On Sun, Jul 25, 2010 at 7:01 PM, Raymond Hettinger email@example.com wrote:
On Jul 25, 2010, at 2:32 PM, Michael Foord wrote:
x = y in z # where x is a non boolean.
How is it any worse than:
x = y > z # where x is a non boolean
And all the other operators that already do this?
Terrible sales technique: "how is this any worse than ..." ;-) Other operations such as rich comparisons have complicated our lives but had sufficient offsetting benefits than made them more bearable. Rich comparisons cause no end of trouble but at least they allow the numeric folks to implement some well studied behaviors than have proven benefits in their domain. In contrast, this proposal offers almost zero benefit to offset the pain it will cause. The OP didn't even offer a compelling use case or a single piece of code that wouldn't be better written with a normal method. No existing code expects "in" to return a non-boolean. A lot of code for containers or that uses containers implicitly expects simple invariants to hold: for x in container: assert x in container
P.S. With rich comparisons, we've lost basics assumptions like equality operations being reflexsive, symmetric, and transitive. We should be cautioned by that experience and only go down that path again if there is a darned good reason.
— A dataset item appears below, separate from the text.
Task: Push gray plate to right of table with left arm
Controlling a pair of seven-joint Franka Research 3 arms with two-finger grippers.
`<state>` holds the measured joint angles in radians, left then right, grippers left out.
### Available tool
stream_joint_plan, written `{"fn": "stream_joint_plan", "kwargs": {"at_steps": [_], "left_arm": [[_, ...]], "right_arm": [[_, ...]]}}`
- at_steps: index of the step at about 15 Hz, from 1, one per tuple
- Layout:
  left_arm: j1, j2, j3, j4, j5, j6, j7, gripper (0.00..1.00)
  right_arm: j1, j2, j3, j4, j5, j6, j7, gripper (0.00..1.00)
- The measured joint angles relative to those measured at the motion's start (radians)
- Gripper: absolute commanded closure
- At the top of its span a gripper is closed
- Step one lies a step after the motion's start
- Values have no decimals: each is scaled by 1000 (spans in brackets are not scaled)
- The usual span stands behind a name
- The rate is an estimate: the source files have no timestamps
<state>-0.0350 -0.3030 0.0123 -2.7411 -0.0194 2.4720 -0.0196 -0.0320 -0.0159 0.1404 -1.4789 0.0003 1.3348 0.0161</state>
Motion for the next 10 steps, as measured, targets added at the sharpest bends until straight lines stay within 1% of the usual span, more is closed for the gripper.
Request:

Fundamentally the argument in favor of it is the same as for the other comparison operators: you want to do symbolic manipulation using the "normal" syntax, as a DSL. My example is that of a SQL expression builder: SQLAlchemy uses User.id == 3 to create a clause where the ID is 3, but for "id in [1, 2, 3]" it has: User.id.in_([1, 2, 3]), which is rather unseamly IMO (at least as much as having User.id.eq(3) would be).